Items from a dataset:
════════════════

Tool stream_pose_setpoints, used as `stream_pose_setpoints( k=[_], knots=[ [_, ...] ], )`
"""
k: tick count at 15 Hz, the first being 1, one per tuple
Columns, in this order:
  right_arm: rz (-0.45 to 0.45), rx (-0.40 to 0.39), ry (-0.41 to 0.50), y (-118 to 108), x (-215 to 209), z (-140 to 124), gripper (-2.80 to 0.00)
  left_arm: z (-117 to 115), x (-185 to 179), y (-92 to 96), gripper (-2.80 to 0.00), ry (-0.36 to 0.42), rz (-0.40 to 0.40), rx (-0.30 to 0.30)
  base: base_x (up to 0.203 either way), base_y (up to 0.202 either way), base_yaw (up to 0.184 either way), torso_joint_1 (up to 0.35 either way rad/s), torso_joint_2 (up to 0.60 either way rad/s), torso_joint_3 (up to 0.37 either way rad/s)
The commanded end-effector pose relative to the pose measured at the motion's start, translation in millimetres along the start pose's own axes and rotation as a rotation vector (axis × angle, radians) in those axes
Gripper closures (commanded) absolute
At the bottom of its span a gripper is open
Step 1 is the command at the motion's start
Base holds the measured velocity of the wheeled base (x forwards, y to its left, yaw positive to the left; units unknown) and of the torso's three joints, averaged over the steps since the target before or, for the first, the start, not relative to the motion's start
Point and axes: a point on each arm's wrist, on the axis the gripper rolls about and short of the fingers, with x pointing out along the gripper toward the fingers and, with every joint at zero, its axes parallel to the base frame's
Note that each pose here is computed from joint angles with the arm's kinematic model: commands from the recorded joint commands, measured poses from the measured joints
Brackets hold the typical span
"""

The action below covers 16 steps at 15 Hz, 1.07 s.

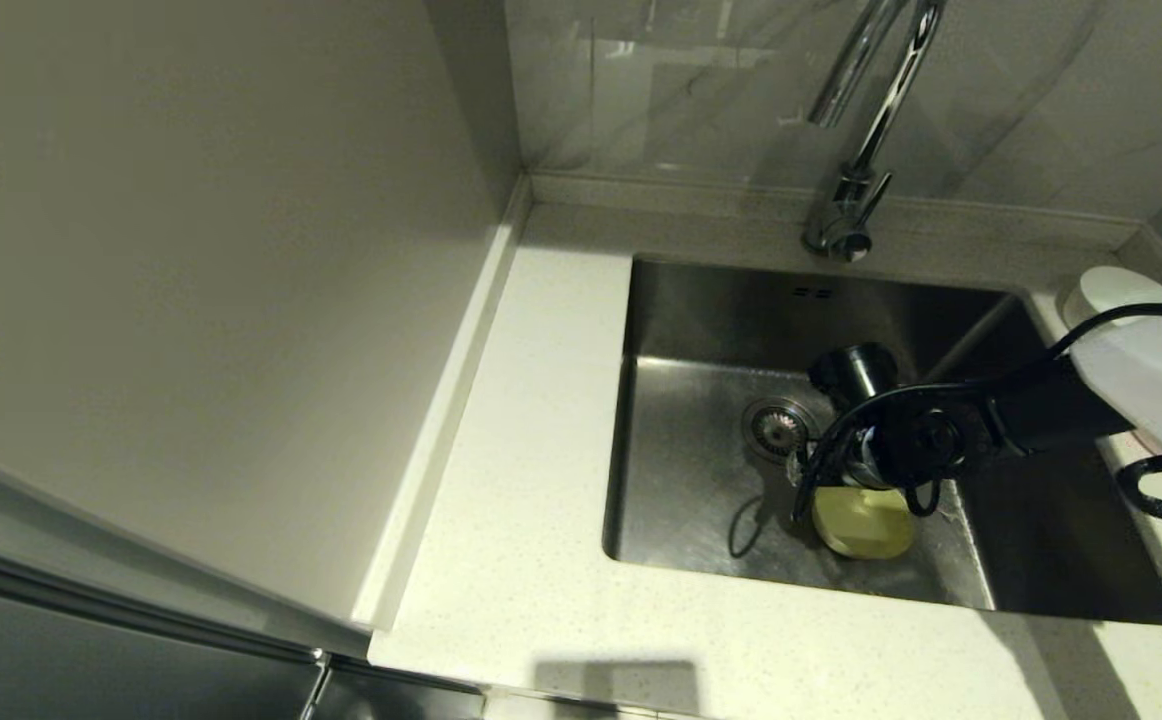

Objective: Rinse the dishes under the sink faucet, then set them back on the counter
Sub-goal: Put a bowl back to the table from the sink

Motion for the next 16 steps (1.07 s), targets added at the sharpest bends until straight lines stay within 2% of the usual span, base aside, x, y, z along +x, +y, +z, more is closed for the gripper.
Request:
stream_pose_setpoints(
  k=[1,5,11,16],
  knots=[
    [-0.010,-0.017,0.035,4.3,12.7,-10.0,-2.80,0.0,-0.1,0.0,0.00,-0.002,0.001,-0.001,0.000,0.000,0.000,0.000,0.00,0.000],
    [-0.023,-0.028,0.072,10.5,33.2,-21.5,-2.80,0.0,-0.1,0.0,0.00,-0.002,0.001,-0.001,0.000,0.000,0.000,0.000,0.00,0.000],
    [-0.035,0.003,0.038,12.0,57.6,-7.2,-2.80,0.0,-0.1,0.0,0.00,-0.002,0.001,-0.001,0.000,0.000,0.000,0.000,0.00,0.000],
    [-0.081,-0.002,0.050,4.5,77.5,-9.5,-2.80,0.0,-0.1,0.0,0.00,-0.002,0.001,-0.001,0.000,0.000,0.000,0.000,0.00,0.000]
  ],
)
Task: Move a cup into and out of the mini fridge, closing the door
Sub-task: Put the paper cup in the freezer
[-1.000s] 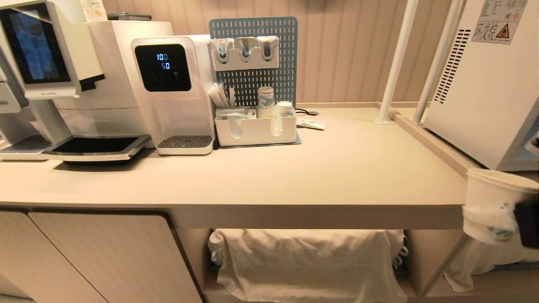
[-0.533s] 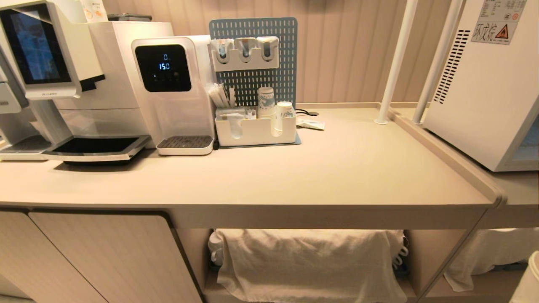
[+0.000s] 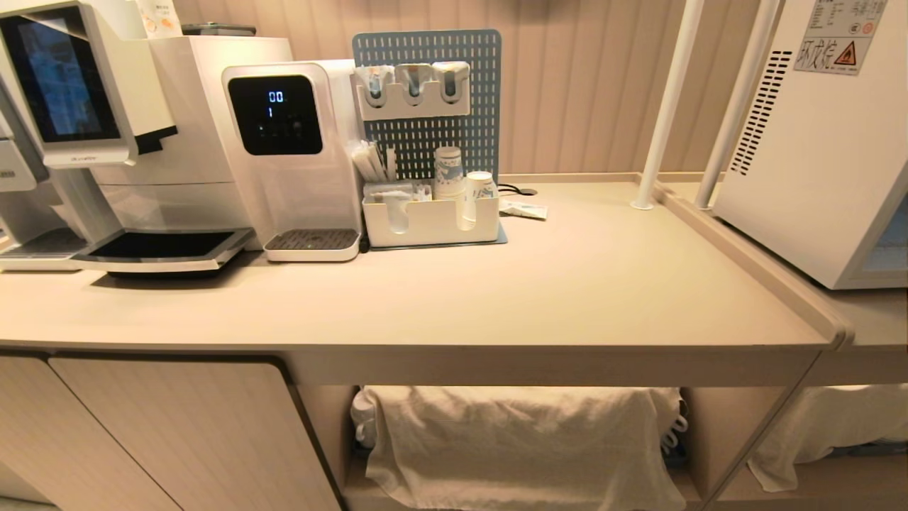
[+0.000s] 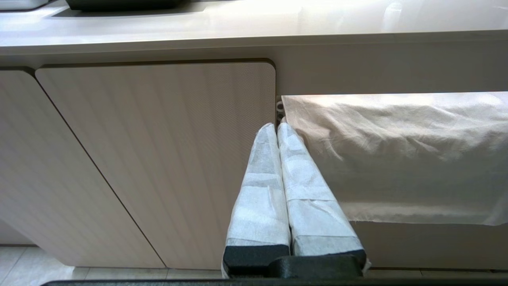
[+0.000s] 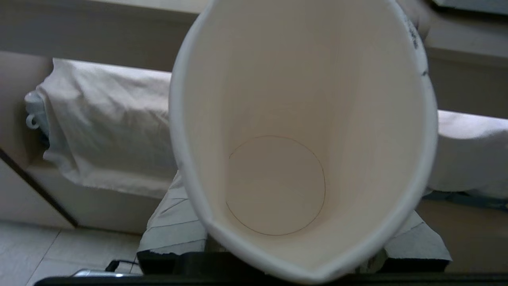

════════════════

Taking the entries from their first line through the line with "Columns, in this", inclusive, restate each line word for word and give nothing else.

Reply to the task:
Tool stream_pose_setpoints, used as `stream_pose_setpoints( k=[_], knots=[ [_, ...] ], )`
"""
k: tick count at 15 Hz, the first being 1, one per tuple
Columns, in this order:

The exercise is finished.